Here, while finding that the representative plaintiff-appellants had made out the s.5(1)(c) 'common issues' requirement, the court summarizes applicable 'common issues' law - particularly as it relates to cases of systemic negligence:(1) Governing Principles
[39] Section 5(1)(b) [SS: should be "(c)"] of the Class Proceedings Act requires that certification promote efficiency by ensuring that “allowing the suit to proceed as a [class proceeding] will avoid duplication of fact-finding or legal analysis”: Pioneer Corp, at para. 104. An issue is considered common where (1) it does not inevitably break down into individual issues, and (2) it represents a substantial and necessary component of each class member’s claim, such that resolving it would meaningfully advance those claims: Fulawka v. Bank of Nova Scotia, 2012 ONCA 443, 112 O.R. (3d) 346, at para. 81, leave to appeal refused, [2012] S.C.C.A. No. 326; Canada v. Greenwood, 2021 FCA 186, [2021] 4 F.C.R. 635, at para. 180, leave to appeal refused, [2021] S.C.C.A. No. 377.

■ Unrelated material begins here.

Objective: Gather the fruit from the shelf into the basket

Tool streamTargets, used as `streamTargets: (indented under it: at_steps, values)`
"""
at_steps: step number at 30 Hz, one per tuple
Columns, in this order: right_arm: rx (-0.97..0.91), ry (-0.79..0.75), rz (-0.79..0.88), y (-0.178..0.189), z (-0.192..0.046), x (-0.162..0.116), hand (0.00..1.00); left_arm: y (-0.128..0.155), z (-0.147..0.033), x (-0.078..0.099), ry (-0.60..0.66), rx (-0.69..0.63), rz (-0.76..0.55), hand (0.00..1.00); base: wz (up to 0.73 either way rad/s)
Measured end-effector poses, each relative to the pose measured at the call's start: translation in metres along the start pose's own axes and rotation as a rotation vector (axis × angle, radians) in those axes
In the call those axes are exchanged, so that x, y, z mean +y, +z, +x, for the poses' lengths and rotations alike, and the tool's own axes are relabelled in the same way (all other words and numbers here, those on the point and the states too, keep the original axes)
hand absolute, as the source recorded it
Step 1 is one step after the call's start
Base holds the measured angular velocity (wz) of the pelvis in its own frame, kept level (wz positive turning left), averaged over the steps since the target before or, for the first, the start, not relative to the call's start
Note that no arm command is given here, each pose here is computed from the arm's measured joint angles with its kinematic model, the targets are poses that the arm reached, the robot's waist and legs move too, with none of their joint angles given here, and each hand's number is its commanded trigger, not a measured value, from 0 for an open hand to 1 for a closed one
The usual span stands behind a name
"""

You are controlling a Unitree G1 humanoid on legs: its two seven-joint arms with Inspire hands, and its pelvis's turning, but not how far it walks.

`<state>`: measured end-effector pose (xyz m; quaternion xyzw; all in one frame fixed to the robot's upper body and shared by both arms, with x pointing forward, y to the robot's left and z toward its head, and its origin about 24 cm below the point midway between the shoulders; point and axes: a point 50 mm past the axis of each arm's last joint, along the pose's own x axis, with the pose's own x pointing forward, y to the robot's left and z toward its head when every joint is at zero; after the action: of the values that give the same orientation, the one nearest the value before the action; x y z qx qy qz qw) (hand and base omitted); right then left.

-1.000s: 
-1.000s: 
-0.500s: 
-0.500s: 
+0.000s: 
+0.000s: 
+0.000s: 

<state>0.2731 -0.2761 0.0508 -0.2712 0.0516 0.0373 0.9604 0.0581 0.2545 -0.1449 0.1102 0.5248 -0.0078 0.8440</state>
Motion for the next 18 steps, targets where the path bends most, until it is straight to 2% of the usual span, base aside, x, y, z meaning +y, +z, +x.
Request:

[40] The common issues threshold is intentionally low. As this court explained in Cloud v. Canada (Attorney General), proposed issues may qualify even if they form only “a very limited aspect of the liability question,” and even where many individual issues will remain: at paras. 52-53. They need not predominate over individual questions, nor must they completely determine each class member’s claim: Western Canadian Shopping Centres Inc. v. Dutton, 2001 SCC 46, [2001] 2 S.C.R. 534, at para. 39.
[41] The evidentiary standard — “some basis in fact” — reflects this low bar. This standard requires only minimal evidence showing that the proposed common issues exist and could be addressed class-wide. The appellants need not demonstrate a prima facie case or establish the likelihood of trial success, and the court cannot weigh the evidence or evaluate the merits at certification: Lilleyman v. Bumble Bee Foods LLC, 2024 ONCA 606, 173 O.R. (3d) 682, at paras. 67–77, leave to appeal refused, [2024] S.C.C.A. No. 406.
[42] Specific guidance exists for institutional abuse class actions alleging systemic negligence. In both Rumley v. British Columbia and Cloud, the courts held that questions about duty of care, standard of care, and breach could meaningfully advance class members’ claims even though individualized trials on causation and damages would still be necessary. They further held that whether institutions should have adopted abuse-prevention policies could be determined class-wide without devolving into individualized inquiries: Rumley, at para. 30; Cloud, at paras. 58, 66, 69. Courts must apply these precedents consistently and treat like cases alike: Black v. Owen, 2017 ONCA 397, 173 O.R. (3d) 334, at paras. 41–42, 46; Sriskandarajah v. United States of America, 2012 SCC 70, [2012] 3 S.C.R. 609, at para. 18.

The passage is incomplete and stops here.